» WORK INSTRUCTIONS
Of all the lines below, return only those starting with the line holding "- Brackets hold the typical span" and going on through the line holding "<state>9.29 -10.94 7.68", exactly as written.

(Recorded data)
=====

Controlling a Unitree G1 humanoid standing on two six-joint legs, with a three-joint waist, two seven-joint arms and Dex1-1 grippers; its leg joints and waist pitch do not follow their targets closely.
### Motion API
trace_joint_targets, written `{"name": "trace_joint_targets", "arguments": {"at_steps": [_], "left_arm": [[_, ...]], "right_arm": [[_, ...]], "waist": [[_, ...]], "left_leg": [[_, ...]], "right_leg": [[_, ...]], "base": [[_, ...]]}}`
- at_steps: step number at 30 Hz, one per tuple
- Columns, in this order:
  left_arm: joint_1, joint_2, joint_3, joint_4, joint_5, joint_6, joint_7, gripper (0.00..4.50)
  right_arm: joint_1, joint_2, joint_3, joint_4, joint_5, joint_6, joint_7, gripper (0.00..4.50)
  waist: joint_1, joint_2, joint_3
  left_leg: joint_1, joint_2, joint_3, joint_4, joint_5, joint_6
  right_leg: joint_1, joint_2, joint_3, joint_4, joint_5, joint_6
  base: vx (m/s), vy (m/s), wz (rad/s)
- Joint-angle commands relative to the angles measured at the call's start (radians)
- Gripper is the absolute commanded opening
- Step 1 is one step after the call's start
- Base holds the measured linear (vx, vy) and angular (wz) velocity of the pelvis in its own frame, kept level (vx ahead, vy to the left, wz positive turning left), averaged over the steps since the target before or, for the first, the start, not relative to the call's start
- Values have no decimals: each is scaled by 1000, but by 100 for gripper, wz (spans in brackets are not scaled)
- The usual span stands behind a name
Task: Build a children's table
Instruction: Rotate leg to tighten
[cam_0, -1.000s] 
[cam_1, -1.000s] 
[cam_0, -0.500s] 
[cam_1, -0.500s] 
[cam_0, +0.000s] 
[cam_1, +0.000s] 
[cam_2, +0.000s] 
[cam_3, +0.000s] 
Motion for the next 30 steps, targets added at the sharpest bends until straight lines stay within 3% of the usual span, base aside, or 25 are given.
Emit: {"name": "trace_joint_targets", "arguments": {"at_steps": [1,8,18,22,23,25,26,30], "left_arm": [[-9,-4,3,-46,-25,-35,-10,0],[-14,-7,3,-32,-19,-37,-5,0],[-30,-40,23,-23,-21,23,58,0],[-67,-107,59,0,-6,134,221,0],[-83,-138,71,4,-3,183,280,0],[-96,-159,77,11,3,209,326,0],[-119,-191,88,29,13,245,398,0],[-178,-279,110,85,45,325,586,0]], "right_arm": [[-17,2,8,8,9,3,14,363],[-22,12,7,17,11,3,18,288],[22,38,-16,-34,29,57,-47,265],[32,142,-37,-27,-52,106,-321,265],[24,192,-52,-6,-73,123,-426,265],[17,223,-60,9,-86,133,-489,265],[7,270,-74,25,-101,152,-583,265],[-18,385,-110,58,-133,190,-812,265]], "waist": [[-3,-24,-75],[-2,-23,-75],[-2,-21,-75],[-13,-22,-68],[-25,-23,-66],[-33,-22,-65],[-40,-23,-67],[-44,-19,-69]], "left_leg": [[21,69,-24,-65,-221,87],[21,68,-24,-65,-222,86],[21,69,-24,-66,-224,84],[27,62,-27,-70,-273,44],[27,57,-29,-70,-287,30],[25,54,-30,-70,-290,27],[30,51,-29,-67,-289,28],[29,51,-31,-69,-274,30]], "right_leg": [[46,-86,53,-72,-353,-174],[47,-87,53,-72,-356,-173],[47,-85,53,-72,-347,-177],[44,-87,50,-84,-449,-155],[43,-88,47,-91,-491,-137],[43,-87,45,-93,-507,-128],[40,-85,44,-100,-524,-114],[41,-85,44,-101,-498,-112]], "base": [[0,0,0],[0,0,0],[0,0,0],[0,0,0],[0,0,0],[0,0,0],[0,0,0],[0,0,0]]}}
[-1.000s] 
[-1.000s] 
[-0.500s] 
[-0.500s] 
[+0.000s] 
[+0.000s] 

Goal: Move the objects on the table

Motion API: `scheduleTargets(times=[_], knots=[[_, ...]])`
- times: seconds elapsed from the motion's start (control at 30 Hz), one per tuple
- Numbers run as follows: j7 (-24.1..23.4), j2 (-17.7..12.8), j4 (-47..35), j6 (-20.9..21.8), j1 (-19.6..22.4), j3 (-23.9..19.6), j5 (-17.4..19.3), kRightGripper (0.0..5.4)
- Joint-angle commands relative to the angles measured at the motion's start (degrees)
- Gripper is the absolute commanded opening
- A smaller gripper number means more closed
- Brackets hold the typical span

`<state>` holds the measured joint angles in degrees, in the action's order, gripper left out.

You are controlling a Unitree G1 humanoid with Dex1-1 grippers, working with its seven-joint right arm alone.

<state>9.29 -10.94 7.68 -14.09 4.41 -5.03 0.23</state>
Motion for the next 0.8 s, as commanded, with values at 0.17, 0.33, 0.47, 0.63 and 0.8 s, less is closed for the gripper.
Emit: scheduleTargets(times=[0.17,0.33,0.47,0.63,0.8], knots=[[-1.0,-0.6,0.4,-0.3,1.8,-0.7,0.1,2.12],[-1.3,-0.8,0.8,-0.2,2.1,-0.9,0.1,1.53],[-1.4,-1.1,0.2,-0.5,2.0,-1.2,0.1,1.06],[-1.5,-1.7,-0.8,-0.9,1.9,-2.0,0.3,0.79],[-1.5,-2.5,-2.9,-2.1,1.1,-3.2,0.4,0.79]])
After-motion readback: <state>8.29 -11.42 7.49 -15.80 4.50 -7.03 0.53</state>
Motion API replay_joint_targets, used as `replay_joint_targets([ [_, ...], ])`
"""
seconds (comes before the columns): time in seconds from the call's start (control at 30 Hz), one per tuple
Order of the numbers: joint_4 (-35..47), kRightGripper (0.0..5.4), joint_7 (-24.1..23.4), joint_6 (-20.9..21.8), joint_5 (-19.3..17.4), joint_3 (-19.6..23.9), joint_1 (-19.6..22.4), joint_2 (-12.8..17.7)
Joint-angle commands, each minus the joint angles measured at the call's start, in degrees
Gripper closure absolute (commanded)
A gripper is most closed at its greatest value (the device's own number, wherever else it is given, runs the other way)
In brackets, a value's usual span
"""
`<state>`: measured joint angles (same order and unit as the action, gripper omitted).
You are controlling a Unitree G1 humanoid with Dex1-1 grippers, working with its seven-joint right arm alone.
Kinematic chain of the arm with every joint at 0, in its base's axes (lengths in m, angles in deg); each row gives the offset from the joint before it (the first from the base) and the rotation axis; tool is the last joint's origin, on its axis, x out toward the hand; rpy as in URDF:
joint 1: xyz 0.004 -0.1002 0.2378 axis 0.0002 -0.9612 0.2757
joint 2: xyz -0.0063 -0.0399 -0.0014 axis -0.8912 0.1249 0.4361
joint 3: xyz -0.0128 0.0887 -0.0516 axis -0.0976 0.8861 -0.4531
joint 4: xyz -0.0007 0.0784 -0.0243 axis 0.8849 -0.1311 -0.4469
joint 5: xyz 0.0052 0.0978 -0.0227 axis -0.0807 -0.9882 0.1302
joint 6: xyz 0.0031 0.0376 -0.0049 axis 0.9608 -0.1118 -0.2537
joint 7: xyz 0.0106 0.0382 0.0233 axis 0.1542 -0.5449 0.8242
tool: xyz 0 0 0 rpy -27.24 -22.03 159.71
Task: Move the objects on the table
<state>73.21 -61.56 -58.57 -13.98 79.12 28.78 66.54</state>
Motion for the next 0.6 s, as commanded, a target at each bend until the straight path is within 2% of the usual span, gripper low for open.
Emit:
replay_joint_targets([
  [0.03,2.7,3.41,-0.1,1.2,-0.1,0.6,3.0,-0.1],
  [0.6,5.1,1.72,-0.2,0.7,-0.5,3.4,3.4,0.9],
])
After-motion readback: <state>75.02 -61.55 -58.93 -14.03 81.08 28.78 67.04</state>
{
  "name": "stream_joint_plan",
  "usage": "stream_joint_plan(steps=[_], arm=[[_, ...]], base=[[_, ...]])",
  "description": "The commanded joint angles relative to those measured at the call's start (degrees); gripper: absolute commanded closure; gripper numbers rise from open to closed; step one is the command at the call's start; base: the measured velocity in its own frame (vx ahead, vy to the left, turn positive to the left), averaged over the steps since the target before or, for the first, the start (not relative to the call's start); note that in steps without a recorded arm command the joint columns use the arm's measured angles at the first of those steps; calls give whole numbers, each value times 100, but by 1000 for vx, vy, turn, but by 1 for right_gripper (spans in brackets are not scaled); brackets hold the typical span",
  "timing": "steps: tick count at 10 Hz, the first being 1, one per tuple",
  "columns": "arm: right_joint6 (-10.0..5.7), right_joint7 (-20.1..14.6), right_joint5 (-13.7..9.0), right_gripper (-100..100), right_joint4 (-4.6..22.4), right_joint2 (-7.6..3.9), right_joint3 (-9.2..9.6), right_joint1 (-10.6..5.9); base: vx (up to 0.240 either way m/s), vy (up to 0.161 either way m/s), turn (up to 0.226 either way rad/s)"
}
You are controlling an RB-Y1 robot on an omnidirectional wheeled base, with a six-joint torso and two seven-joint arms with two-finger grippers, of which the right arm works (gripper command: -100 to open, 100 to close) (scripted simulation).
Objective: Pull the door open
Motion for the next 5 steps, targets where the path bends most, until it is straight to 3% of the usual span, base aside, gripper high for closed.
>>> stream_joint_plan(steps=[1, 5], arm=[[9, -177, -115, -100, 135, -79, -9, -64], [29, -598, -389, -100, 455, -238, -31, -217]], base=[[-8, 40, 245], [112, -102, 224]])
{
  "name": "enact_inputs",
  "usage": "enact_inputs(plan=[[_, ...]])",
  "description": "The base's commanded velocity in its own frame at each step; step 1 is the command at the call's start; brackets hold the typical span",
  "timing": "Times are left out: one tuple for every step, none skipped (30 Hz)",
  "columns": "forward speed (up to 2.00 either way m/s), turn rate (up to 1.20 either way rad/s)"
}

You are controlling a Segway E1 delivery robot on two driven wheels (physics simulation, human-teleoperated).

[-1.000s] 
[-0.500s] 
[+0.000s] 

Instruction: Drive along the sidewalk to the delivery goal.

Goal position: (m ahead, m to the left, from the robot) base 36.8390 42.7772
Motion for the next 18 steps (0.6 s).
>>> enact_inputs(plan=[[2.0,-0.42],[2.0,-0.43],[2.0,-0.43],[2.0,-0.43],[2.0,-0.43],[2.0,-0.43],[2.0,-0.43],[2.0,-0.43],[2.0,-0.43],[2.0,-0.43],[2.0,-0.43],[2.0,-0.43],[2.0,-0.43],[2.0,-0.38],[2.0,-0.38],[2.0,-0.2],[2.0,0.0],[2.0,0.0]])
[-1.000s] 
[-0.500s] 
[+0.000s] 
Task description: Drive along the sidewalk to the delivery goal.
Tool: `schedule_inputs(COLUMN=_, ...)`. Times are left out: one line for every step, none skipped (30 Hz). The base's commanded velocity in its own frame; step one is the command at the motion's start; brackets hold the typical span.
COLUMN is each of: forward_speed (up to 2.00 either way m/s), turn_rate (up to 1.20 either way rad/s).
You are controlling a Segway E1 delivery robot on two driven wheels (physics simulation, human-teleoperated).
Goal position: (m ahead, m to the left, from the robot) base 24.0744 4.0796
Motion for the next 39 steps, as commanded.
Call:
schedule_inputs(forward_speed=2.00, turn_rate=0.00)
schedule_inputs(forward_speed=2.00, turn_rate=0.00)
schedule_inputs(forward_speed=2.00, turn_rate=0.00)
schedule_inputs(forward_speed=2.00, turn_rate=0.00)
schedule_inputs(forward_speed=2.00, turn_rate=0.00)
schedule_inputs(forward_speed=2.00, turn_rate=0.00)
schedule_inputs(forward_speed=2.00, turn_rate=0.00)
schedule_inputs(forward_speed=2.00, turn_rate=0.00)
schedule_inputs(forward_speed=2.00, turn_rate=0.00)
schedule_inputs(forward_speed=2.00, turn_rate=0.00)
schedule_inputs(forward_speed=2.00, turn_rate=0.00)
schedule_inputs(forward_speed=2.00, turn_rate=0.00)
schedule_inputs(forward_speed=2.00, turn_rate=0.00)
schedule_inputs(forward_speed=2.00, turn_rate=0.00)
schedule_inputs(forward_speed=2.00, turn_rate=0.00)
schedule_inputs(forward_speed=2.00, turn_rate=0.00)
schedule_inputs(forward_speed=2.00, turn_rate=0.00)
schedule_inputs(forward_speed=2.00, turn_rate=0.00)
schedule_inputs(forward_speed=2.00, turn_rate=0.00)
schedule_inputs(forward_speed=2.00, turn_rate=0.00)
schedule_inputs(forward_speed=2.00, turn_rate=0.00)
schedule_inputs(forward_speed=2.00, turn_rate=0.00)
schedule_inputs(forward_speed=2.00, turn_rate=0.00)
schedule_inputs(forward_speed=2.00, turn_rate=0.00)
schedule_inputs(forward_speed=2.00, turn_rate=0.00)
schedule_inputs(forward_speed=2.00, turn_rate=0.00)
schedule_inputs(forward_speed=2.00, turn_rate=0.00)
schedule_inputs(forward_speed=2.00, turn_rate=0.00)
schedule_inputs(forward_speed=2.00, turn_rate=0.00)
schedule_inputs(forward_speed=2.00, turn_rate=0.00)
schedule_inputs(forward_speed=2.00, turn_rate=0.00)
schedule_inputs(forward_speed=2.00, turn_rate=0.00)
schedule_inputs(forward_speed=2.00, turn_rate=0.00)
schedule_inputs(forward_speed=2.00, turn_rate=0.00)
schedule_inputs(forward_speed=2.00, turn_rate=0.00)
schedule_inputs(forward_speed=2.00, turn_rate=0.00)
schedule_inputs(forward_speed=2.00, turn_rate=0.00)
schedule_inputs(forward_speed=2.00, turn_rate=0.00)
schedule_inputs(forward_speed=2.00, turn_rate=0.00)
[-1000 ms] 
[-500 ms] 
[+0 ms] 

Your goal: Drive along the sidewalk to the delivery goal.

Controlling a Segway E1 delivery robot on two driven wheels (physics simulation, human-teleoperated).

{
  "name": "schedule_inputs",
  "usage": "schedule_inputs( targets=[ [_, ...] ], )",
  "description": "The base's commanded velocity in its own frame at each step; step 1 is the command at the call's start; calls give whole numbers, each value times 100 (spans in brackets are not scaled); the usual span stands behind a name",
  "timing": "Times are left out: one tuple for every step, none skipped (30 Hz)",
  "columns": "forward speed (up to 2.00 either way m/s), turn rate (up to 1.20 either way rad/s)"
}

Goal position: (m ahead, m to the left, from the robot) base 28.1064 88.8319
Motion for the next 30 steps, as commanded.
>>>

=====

» ANSWER FOR THIS EXERCISE
- Brackets hold the typical span

`<state>` holds the measured joint angles in degrees, in the action's order, gripper left out.

You are controlling a Unitree G1 humanoid with Dex1-1 grippers, working with its seven-joint right arm alone.

<state>9.29 -10.94 7.68 -14.09 4.41 -5.03 0.23</state>

The exercise was answered in full.